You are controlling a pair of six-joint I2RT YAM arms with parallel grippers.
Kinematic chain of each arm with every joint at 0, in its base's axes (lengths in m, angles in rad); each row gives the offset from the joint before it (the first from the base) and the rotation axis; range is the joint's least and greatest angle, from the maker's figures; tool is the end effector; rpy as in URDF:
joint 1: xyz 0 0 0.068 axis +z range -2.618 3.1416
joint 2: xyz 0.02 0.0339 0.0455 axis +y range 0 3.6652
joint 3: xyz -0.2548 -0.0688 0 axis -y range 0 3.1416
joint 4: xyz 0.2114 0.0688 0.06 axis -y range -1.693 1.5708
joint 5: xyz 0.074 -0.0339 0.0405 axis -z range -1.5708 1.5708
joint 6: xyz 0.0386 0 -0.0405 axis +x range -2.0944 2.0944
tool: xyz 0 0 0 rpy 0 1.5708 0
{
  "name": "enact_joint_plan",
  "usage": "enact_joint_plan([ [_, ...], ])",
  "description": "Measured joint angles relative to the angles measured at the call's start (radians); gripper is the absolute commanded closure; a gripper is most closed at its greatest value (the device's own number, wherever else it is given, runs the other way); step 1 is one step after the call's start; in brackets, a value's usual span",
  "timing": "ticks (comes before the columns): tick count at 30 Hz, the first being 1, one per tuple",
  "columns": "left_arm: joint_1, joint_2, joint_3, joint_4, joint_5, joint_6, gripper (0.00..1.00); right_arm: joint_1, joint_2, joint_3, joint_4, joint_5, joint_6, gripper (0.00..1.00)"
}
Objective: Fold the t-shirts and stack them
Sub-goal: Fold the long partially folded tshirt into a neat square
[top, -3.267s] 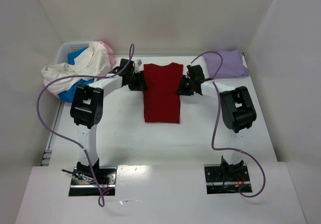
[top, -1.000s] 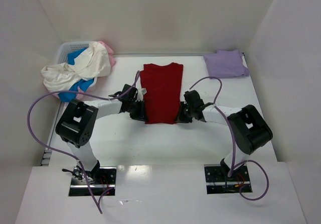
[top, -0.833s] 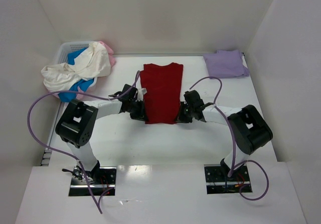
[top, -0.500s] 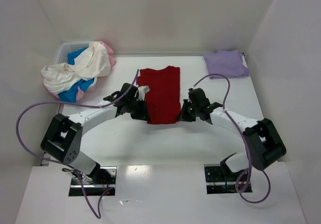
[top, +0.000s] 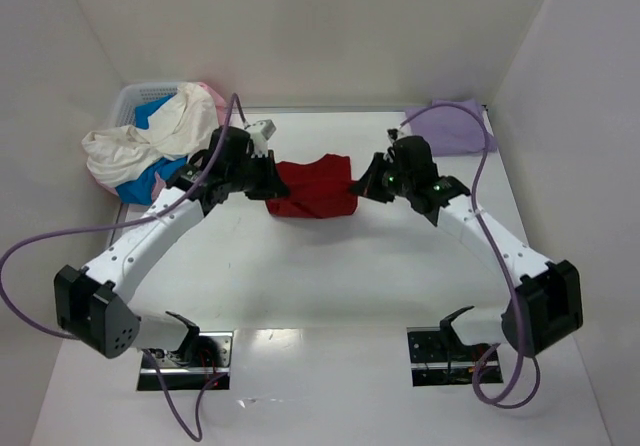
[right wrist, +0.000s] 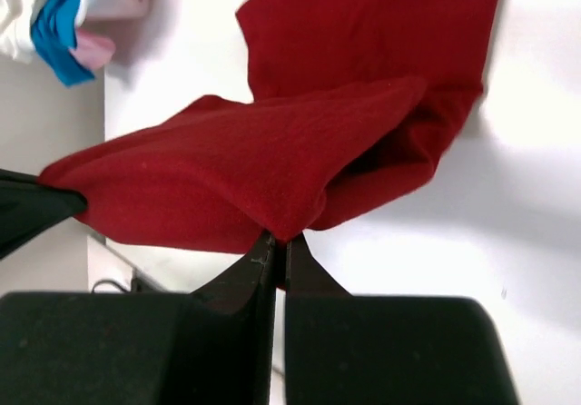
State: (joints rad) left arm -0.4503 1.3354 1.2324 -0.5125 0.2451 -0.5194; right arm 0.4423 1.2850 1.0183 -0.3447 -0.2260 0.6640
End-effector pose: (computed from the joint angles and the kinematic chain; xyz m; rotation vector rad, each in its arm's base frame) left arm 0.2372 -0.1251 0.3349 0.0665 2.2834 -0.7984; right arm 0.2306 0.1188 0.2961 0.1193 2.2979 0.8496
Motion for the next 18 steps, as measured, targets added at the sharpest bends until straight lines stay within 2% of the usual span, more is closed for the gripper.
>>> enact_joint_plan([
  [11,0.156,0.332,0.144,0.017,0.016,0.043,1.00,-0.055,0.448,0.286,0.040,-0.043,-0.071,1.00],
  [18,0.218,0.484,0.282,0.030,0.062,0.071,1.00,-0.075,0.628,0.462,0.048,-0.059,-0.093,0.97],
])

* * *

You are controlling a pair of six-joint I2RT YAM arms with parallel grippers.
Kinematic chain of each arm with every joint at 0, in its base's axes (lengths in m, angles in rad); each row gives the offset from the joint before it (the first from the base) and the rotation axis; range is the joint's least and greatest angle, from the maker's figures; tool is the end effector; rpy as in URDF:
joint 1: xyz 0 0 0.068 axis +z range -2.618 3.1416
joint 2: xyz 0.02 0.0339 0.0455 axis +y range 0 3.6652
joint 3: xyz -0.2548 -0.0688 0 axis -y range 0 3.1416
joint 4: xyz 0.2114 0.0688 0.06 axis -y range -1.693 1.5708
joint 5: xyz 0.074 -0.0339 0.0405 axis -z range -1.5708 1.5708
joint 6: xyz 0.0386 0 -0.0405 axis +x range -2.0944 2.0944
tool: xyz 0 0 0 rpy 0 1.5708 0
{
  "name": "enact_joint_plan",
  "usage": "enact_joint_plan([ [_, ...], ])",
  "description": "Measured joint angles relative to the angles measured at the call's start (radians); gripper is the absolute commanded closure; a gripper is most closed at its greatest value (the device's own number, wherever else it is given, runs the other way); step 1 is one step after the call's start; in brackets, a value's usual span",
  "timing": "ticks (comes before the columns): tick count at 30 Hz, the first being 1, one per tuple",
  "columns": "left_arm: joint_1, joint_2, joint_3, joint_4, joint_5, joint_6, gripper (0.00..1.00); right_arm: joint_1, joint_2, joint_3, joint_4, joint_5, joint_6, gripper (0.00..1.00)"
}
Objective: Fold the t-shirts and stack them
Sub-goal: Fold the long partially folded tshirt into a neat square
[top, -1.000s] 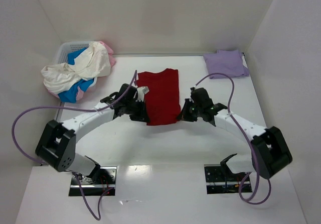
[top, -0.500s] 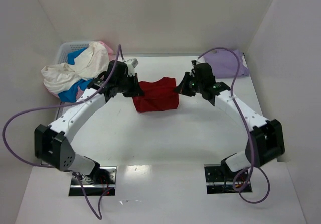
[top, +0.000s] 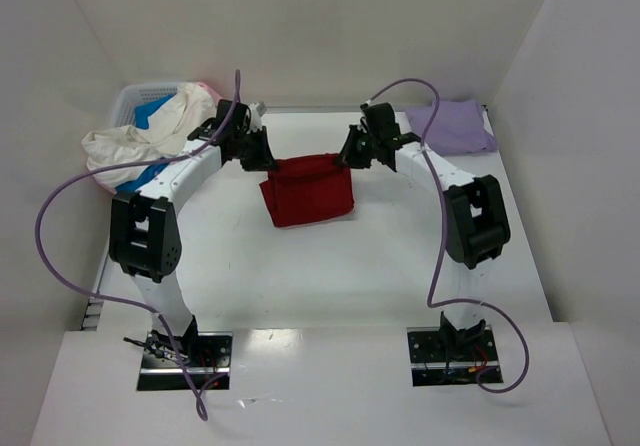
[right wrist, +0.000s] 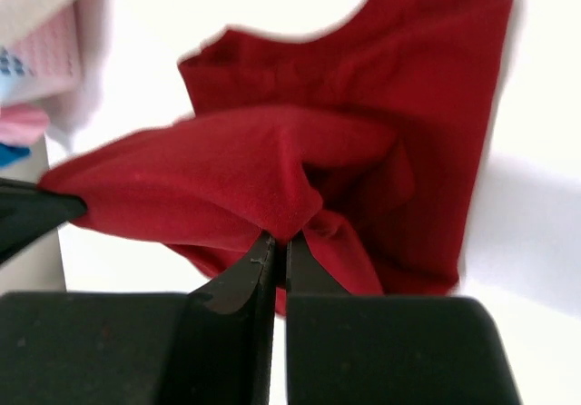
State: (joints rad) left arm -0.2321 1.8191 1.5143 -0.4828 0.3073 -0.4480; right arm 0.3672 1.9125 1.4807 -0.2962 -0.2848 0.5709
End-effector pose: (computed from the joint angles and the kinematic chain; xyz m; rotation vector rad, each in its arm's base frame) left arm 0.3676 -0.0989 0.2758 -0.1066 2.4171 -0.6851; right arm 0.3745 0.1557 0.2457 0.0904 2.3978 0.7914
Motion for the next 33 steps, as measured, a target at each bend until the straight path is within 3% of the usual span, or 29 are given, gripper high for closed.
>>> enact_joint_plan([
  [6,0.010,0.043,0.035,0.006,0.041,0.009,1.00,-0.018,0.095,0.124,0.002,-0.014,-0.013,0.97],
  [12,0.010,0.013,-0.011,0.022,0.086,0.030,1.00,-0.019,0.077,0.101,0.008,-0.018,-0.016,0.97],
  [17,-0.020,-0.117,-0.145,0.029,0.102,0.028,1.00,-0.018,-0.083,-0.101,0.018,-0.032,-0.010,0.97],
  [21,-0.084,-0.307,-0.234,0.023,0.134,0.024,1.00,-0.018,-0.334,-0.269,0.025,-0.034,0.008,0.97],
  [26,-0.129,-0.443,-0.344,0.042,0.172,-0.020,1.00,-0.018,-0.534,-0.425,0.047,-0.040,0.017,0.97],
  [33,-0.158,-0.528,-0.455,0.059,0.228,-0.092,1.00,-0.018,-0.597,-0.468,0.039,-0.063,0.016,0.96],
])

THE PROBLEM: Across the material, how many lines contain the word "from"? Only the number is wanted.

EXERCISE RESPONSE: 4